Pattern of inflammation
With ulcerative colitis, the pattern of inflammation is continuous throughout the affected area.
On the other hand, Crohn’s disease is characterized by patches of inflammation on one or more organs of the digestive system.
Location of ulcers
The ulceration caused by Crohn’s disease extends to all layers of the intestine, while the ulcers caused by ulcerative colitis are limited to the inner lining of the large intestine.
Appearance of colon
People who are suffering from Crohn’s disease have a thickened colon wall with a cobblestone appearance because of the irregular pattern of healthy and inflamed tissues.
In ulcerative colitis, the colon wall is thinner with no patches of healthy tissue.
Presence of granulomas
Granulomas, which are inflamed cells that are lumped together to form a lesion, are only found in people with Crohn’s disease.
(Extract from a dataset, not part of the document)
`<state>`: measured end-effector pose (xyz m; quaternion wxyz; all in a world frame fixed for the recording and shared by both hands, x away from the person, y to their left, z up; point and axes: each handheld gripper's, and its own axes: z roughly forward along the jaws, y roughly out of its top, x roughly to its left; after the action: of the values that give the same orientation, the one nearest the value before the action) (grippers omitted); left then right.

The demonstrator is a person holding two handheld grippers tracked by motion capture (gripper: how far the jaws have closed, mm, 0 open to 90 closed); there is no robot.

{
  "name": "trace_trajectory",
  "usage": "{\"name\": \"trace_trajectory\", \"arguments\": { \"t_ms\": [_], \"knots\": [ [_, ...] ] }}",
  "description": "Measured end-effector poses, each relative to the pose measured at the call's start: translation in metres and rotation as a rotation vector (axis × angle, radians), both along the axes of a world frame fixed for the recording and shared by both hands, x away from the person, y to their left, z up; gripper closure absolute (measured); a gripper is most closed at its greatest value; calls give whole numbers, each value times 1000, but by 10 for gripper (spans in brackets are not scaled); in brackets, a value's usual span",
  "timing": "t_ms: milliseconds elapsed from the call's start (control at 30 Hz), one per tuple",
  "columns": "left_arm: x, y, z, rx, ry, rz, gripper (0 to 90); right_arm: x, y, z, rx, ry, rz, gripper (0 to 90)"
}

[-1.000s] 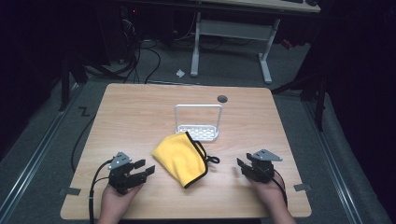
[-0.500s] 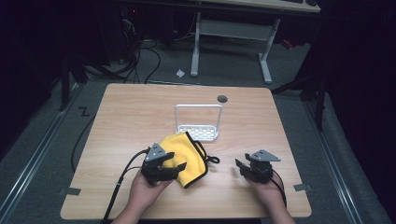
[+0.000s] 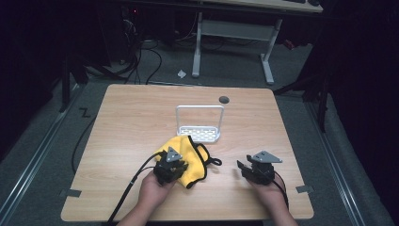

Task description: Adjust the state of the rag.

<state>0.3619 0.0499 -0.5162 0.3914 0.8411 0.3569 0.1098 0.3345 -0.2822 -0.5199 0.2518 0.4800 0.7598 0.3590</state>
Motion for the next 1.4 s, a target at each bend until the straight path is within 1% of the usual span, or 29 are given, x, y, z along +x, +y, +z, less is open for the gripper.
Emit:
{"name": "trace_trajectory", "arguments": {
  "t_ms": [67,167,300,333,400,467,500,567,600,633,700,767,800,833,867,900,933,967,1000,1067,1100,1133,1167,1200,1233,1267,1300,1367,1400],
  "knots": [
    [-2,2,-1,-11,2,-3,806,0,0,0,0,0,2,510],
    [-8,4,0,-19,8,-31,814,-1,1,0,-3,1,3,510],
    [-27,7,0,-25,12,-92,814,-1,1,-1,-7,3,10,510],
    [-32,9,-1,-36,19,-108,814,-1,1,-1,-8,1,12,510],
    [-40,14,-3,-56,14,-124,814,-1,2,-1,-8,0,15,510],
    [-44,22,-5,-92,28,-122,808,-2,4,-1,-9,2,17,510],
    [-46,25,-6,-115,31,-111,797,-2,4,-1,-11,1,20,510],
    [-47,29,-3,-135,41,-95,753,-2,6,-1,-12,2,20,509],
    [-48,30,-1,-138,39,-91,667,-2,7,-1,-14,0,24,509],
    [-49,30,3,-140,28,-87,667,-2,7,-1,-14,0,24,509],
    [-53,31,13,-172,1,-87,596,-2,7,-1,-19,-5,29,509],
    [-59,29,22,-212,-7,-108,535,-3,8,-1,-16,-2,27,509],
    [-62,25,25,-221,-11,-122,492,-2,9,-1,-19,-2,29,509],
    [-66,20,28,-223,-13,-142,492,-2,9,-1,-19,-2,29,509],
    [-70,13,29,-221,-17,-156,439,-1,9,-1,-20,-1,30,509],
    [-73,6,28,-215,-18,-166,439,-1,9,-1,-23,-3,34,510],
    [-76,-2,27,-204,-19,-180,417,0,10,-2,-22,-1,33,510],
    [-79,-10,25,-184,-23,-188,399,-1,10,-2,-24,0,34,509],
    [-81,-18,21,-149,-28,-192,385,-1,11,-1,-24,0,35,509],
    [-83,-32,11,-42,-30,-191,388,-1,11,-1,-25,0,37,510],
    [-83,-37,7,1,-37,-193,393,-2,11,-1,-25,-1,37,510],
    [-85,-40,3,19,-62,-190,391,-2,11,-1,-23,-1,36,510],
    [-87,-41,3,37,-89,-187,411,-2,10,-1,-23,-3,37,510],
    [-89,-43,2,56,-108,-183,411,-2,10,-1,-21,-1,35,510],
    [-90,-43,2,78,-128,-179,435,-2,10,-1,-21,1,34,510],
    [-91,-43,1,95,-150,-170,485,-2,10,-2,-20,3,34,510],
    [-91,-42,1,107,-162,-164,536,-1,10,-2,-23,3,37,511],
    [-90,-40,0,110,-170,-149,638,-1,11,-2,-23,3,39,510],
    [-89,-38,1,103,-163,-145,674,-1,11,-2,-24,1,40,510]
  ]
}}
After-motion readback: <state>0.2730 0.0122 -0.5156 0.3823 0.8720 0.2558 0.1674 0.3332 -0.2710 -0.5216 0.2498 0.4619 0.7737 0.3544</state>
These are not present in people who are suffering from ulcerative colitis.
Patients with ulcerative colitis are more likely to have bloody stool than those with Crohn’s disease. The complications of Crohn’s disease that are not present in ulcerative colitis include strictures, fistulas and fissures.
Ulcerative colitis may also be mistaken for inflammatory bowel syndrome (IBS). Keep in mind that IBD is not the same as IBS. IBS does not cause intestinal inflammation, and only affects the muscle contraction of the bowel.12
Ulcerative Colitis Puts You at Risk of Other Diseases
According to a study conducted by the Gastrointestinal Research Unit of the Leicester General Hospital, around 18 percent of people who have been suffering from ulcerative colitis for 30 years are likely to develop colorectal cancer.13 The severity and duration of inflammation may also increase this risk, which is why ulcerative colitis patients are advised to undergo frequent colonoscopies.14
IBD is also related to malabsorption and malnutrition, which can weaken your bones and put you at risk of fractures and illnesses like osteopenia and osteoporosis.